It was more or less all economy class with two rows in the front that were some kind of premium only in that the middle seat was left empty (kind of like Lufthansa's new continental Europe cabins) but without that pleated separation curtain between those rows and the rest of us commoners. There was a hot meal for all of us (no selection - you will just enjoy what is given to you or not eat) and several beverage services, which is much more than you would get on any US carrier that I know of on a 3.5 hour flight in economy.

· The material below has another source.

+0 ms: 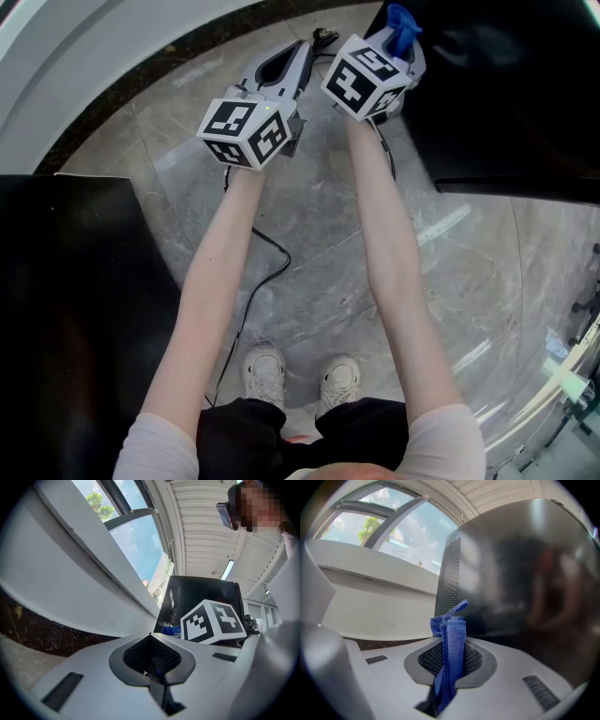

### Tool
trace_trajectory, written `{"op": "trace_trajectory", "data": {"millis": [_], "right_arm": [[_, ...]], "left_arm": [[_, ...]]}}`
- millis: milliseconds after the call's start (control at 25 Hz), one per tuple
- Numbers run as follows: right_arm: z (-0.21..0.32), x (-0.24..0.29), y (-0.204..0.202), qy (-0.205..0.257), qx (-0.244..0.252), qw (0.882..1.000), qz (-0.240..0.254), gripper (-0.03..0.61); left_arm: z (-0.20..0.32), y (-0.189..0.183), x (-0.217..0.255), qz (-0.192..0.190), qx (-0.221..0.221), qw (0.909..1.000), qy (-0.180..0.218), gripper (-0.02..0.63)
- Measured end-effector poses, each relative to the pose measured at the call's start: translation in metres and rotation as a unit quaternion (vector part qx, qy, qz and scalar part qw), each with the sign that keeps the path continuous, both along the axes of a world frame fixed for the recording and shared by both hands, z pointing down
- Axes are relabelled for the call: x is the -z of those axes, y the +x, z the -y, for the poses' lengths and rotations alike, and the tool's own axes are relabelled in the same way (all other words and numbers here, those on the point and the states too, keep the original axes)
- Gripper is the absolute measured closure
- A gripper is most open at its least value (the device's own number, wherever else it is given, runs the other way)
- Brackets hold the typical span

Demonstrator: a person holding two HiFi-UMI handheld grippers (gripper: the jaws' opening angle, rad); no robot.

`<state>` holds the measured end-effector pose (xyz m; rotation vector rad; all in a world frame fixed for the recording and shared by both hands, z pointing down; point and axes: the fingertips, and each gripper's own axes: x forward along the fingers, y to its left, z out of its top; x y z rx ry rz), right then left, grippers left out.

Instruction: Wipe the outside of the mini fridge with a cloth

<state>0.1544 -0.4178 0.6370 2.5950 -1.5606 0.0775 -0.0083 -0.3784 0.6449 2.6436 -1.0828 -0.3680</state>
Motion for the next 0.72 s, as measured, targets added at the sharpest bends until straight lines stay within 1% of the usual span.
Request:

The arrival was nothing terribly exciting, other than the distraction of the beautiful sea outside the huge plate glass window walls. I don't think I have ever had such a nice view from baggage claim. There were a few more scrawny Santas (maybe just because there aren't as many portly European men than there may be in the US?) in the airport including some passengers, but otherwise just a bunch of other people trying to get out of the airport and enjoy the sea that we'd been seeing through the windows.

When my taxi pulled up to my hotel I had to do a double-take. In addition to the flags of Spain and the European Union and a new one that I later learned was the flag of the Canary Islands, also flying high was a certain black, red and yellow flag. And I don't mean Belgium. Ummm.....

Now, I had heard a joke that Mallorca was the 13th Bundesland/state of Germany, but I hadn't thought the joke extended to all islands of Spain. But perhaps it does or should, because I was quite astonished to learn that staff at the front desk not only spoke very good English, but most also spoke some German and a few were much more fluent than me (which admittedly isn't saying a lot, but still....). I thought flying the flag was a bit much, though apparently they must fly them based on the mix of people staying there because I noticed when I left a few days later that they were also flying the Union Jack and there were indeed quite a few Brits around. But with a welcome glass of champagne for guests like me, they can fly whatever flags they want....

I had arrived around noon and the weather was even then not hot. It was probably in the high 70s with a really nice breeze and, from my balcony that was in the shade, actually a bit chilly. The weather remained like this most of the stay - warm enough for the sun worshippers and just perfect for the golfers!

There were two particularly interesting features of the hotel that caught my attention. First, when I was roaming around the property, towards one of the back corners behind the tennis and basketball courts was a walkway besides which was a kind of tent/shelter roughly the shape of an aircraft hangar, but open at the ends. It was covered by a tarp that indicated it was a feeding station for cats and to please leave food for them. Ummm.... Odd, as usually most places would say to not feed the strays. It remains unclear to me whether there is a large rodent problem or something that cats help control or something else. But I found it interesting.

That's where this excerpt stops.